* [Instructions to follow] Retype the tail of the data exactly, starting at the line containing "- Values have" and stopping at the last line.

----

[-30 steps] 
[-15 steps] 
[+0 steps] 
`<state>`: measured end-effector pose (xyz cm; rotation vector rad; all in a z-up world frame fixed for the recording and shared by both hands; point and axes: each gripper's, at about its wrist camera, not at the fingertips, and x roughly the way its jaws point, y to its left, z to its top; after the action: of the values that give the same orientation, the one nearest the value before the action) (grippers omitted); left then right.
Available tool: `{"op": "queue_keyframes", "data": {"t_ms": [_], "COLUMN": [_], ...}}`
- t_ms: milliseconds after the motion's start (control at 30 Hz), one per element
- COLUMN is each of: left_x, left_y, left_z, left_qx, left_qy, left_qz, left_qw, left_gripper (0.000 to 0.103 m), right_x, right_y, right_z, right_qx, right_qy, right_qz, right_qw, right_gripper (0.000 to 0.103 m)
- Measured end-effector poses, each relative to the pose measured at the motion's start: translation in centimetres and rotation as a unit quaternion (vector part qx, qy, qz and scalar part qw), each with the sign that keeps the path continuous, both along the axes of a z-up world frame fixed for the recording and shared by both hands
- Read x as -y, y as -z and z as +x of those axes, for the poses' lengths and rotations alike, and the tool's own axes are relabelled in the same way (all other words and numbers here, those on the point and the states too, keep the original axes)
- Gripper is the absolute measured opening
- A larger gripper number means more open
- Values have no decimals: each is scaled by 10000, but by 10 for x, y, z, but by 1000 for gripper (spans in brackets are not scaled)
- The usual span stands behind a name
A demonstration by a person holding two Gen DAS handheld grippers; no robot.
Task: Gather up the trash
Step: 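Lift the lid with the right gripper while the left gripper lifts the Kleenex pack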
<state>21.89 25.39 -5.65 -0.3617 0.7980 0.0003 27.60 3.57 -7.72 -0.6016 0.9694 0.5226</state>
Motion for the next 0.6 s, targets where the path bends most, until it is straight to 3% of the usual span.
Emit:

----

* [Output for this exercise]
- Values have no decimals: each is scaled by 10000, but by 10 for x, y, z, but by 1000 for gripper (spans in brackets are not scaled)
- The usual span stands behind a name
A demonstration by a person holding two Gen DAS handheld grippers; no robot.
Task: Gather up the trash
Step: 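Lift the lid with the right gripper while the left gripper lifts the Kleenex pack
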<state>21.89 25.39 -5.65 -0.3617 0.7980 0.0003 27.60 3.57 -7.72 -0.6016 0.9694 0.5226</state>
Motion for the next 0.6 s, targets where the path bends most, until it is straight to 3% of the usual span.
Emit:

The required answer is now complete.